Once installed, veneers and crowns can protect your chipped tooth for anywhere between 5 and 20 years; but some crowns are known to last up to 30 years. This is a big range, and the exact lifetime of the restoration will depend on the material used as well as your dental hygiene and habits.

First Aid For A Chipped Tooth

It might take several hours or days before you can see your dentist and explore repair methods. In the meantime, you can care for your damaged tooth by:

  • Taking an over the counter pain medication like Tylenol to reduce pain and swelling.
  • Rinsing your mouth with salt or saline water to remove food particles, prevent infection, and reduce pain.
  • Covering the sharp edges of the chipped area with a sugarless gum
  • Avoiding temperatures that could set off sensitivity
  • Eating only soft foods

Chipped Tooth Repair Cost

The cost of getting your chipped tooth repaired can vary widely depending on many factors such as the type of procedure, complexity of your case, geographical area, materials used in the restoration and the specific dentist. As you might expect, dental practices in large metropolitan areas typically charge much higher for restorative procedures compared to dentists located in small rural towns.

Also, individual dentists have their own unique set of factors that they must take into account when determining the fees to be charged. For example, when creating the fee schedule, a dentist must consider their cost of operation including office expenses like rent, salaries, to staff, insurance, etc., cost of materials and supplies, lab costs, socioeconomic status of the clientele they are trying to cultivate, as well as their professional expertise and reputation. These issues are different for each dentist, and that’s why the prices for tooth repair vary so much. Nonetheless, we have reliable cost estimates, of which you can use to get an idea of how much you can expect to pay for your restorative treatment.
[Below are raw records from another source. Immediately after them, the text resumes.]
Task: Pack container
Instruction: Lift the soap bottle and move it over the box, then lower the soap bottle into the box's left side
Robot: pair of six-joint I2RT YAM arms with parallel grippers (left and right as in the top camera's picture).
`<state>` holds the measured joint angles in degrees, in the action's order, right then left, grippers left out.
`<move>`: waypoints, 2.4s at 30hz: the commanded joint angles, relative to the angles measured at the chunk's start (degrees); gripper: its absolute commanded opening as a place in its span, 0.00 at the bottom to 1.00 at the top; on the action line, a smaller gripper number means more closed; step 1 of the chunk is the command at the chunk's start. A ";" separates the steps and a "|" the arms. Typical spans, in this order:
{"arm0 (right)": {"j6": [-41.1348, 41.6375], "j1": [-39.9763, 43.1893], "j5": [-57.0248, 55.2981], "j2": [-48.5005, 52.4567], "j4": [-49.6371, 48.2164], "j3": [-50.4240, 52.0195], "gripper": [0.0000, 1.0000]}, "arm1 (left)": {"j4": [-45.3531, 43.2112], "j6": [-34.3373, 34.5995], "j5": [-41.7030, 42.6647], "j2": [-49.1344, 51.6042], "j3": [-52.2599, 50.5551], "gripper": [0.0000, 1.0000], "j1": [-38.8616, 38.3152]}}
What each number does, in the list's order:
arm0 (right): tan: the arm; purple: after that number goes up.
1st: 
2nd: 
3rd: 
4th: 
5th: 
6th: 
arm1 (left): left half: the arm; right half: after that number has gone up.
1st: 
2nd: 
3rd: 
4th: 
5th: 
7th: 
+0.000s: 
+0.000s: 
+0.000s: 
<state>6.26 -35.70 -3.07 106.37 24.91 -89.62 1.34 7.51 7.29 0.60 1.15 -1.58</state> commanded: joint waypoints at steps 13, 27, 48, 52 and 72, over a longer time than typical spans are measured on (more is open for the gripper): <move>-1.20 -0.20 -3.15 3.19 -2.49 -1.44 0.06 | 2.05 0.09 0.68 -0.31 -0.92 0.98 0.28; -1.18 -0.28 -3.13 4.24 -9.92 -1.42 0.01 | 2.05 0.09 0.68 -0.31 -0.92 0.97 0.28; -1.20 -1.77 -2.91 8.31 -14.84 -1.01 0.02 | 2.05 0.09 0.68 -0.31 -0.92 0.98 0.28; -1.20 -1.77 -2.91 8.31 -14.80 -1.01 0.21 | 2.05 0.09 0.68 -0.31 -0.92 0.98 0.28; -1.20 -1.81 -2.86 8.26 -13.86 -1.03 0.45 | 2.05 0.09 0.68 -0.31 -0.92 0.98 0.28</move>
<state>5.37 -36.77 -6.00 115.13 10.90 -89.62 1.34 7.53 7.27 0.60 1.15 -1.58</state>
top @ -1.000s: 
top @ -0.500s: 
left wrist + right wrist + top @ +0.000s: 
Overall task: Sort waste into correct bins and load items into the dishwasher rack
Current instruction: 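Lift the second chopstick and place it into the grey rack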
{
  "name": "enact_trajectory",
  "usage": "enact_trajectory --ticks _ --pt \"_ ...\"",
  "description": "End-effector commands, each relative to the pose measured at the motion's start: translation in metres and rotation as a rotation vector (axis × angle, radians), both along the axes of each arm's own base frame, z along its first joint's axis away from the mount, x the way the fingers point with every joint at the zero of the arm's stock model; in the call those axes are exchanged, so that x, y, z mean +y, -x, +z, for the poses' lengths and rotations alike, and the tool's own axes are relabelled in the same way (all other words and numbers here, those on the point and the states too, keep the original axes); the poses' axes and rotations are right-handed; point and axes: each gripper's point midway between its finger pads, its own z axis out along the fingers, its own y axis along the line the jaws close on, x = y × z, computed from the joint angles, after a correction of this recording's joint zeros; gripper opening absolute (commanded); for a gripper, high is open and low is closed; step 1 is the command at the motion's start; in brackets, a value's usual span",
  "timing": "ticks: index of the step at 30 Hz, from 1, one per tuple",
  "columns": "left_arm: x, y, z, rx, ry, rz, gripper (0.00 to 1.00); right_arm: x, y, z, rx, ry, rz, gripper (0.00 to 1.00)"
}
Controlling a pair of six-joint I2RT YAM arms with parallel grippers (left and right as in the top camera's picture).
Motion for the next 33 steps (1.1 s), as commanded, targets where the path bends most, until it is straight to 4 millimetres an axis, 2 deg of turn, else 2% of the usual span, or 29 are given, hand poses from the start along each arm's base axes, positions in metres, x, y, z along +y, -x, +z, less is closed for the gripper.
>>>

Tooth reshaping to restore chipped teeth costs between $50 and $300 per tooth, depending on the extent of work needed. On the other hand, the average cost of dental bonding ranges from $300 to $600 per tooth. Porcelain veneers can cost anywhere from $600 to $2000 per tooth depending on where you live in the country; while the average cost of a dental crown is between $600 and $1,500 per tooth.

As you can see, the price of getting a restorative procedure to repair chipped can be substantial and a major expense for anyone. If you have dental insurance, your insurer can help offset the cost of chipped tooth repair. If not, then you might want to explore various dental work financial assistance programs and financing options available to you from different sources, including Medicaid.